Hybrid Finite Element Model for Predicting the Interface Pressure of Medical Compression Stockings.

Abstract

Accurate prediction of interface pressure is essential for optimising product design and ensuring the therapeutic effectiveness of medical compression stockings. Finite-element (FE) methods are commonly used for this purpose, allowing for the integration of specific mechanical and dimensional properties of both fabric and body. However, existing models rely on homogenisation approaches to model the fabric, neglecting its mesoscale architecture and the individual mechanical contributions of yarn systems. This study presents a hybrid FE model that combines discrete and continuous elements to represent local fabric architecture and yarn behaviour. A mesoscale unit cell couples 1-D connectors for the inlay yarn with 3-D shell elements for the loop structure, with mechanical parameters identified from uniaxial tensile tests.
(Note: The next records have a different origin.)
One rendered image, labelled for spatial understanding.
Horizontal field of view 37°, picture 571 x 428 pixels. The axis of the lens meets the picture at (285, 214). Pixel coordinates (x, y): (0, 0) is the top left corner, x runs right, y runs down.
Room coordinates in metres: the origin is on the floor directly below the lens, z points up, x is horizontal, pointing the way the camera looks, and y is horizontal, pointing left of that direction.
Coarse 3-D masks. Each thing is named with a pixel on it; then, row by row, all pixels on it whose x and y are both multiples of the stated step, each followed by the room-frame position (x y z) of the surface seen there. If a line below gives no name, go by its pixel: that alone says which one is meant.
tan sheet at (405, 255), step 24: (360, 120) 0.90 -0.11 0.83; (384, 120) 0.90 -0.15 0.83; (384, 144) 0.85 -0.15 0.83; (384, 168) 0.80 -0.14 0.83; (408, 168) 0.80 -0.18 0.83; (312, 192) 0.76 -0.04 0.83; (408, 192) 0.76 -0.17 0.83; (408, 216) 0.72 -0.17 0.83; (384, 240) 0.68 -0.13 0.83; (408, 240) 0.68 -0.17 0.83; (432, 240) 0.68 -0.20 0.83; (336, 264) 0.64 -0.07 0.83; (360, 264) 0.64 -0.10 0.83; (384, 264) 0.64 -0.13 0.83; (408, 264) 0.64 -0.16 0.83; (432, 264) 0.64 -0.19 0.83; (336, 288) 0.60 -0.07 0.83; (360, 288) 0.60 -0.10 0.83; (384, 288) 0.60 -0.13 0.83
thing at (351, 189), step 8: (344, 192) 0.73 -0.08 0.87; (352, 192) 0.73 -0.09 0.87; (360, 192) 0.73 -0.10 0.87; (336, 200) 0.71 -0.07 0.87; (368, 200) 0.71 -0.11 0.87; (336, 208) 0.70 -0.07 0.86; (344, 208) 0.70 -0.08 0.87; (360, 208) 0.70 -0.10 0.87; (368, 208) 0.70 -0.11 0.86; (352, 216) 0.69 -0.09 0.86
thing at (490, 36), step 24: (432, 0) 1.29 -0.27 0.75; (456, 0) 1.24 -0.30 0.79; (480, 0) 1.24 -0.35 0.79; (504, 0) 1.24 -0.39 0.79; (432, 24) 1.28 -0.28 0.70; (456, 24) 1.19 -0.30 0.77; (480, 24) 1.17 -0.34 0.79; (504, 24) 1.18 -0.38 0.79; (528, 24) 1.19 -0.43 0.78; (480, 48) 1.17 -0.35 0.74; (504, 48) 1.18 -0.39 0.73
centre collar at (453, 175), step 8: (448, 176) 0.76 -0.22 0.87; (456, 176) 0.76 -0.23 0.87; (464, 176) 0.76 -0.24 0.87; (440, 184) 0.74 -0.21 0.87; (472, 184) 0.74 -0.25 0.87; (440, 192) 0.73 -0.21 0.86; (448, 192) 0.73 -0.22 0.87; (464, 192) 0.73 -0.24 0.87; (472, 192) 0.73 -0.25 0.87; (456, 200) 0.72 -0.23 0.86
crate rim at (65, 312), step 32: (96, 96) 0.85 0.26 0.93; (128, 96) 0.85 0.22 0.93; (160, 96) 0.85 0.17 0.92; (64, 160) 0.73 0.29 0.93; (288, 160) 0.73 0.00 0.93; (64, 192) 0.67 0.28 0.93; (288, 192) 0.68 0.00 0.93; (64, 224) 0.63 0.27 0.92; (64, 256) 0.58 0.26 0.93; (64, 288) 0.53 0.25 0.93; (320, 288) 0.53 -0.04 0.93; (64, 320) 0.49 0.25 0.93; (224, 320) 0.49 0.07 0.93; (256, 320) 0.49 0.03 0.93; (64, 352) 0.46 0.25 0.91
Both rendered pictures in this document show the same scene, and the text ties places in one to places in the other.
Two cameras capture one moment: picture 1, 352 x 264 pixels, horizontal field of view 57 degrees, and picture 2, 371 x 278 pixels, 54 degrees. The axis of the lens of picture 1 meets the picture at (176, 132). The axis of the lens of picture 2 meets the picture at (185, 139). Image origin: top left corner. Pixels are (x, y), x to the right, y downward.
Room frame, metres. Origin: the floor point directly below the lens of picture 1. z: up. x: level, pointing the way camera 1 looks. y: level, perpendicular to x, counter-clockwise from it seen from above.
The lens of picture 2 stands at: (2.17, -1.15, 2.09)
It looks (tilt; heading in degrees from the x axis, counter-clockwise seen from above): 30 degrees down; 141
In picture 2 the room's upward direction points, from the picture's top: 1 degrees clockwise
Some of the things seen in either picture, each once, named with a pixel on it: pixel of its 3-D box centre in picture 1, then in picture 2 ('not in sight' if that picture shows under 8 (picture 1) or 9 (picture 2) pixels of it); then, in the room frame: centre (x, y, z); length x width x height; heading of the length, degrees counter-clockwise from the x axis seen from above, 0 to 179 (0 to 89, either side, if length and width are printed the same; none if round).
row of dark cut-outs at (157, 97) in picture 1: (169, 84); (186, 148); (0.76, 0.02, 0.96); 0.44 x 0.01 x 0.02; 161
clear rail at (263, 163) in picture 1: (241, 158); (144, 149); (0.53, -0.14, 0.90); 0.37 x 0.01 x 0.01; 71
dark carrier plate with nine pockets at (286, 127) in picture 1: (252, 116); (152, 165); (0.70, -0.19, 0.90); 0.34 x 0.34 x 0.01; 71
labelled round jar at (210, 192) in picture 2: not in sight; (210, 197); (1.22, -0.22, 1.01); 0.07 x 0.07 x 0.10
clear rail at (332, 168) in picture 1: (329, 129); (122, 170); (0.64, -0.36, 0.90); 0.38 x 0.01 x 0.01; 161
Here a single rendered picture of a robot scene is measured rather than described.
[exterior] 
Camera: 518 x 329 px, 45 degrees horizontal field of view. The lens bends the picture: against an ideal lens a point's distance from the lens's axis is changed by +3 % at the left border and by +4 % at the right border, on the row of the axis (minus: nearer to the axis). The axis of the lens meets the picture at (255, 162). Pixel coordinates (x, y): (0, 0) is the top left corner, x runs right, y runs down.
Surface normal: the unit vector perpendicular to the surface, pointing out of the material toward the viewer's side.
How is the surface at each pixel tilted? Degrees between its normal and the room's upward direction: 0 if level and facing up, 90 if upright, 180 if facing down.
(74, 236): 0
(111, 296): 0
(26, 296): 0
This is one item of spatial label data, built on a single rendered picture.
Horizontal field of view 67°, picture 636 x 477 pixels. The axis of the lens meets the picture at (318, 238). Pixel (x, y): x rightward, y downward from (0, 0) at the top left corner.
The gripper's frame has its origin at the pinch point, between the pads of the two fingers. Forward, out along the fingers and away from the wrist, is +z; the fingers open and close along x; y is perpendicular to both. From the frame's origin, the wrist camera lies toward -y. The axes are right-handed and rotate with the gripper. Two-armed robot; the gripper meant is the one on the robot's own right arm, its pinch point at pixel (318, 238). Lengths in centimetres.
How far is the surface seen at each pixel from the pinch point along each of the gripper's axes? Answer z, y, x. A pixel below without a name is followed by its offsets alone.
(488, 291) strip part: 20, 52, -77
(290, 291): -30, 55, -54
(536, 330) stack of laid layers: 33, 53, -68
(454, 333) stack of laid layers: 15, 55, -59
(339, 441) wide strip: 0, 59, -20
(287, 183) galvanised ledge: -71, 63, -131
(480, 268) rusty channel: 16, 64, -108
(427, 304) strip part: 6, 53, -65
Two compression zones (ankle and calf) of a class-II stocking were modelled with zone-specific course densities, directly linking local architecture to macroscopic response without homogenisation. Interface pressure was predicted in several in-use configurations by simulating garment placement over rigid leg cylinders. The model was validated against Laplace's law and PicoPress sensor data. Predicted average pressures differed by 5.1%-20.5% from Laplace estimates, and by ≤ 20% from sensor measurements on 3-D-printed legs. Local pressure profiles reproduced the therapeutic gradient (ankle > calf) and remained numerically stable after mesh-ratio optimisation (8:1). The proposed framework enables precise integration of structural and mechanical parameters and represents a significant improvement over homogenised models for pressure prediction and garment design.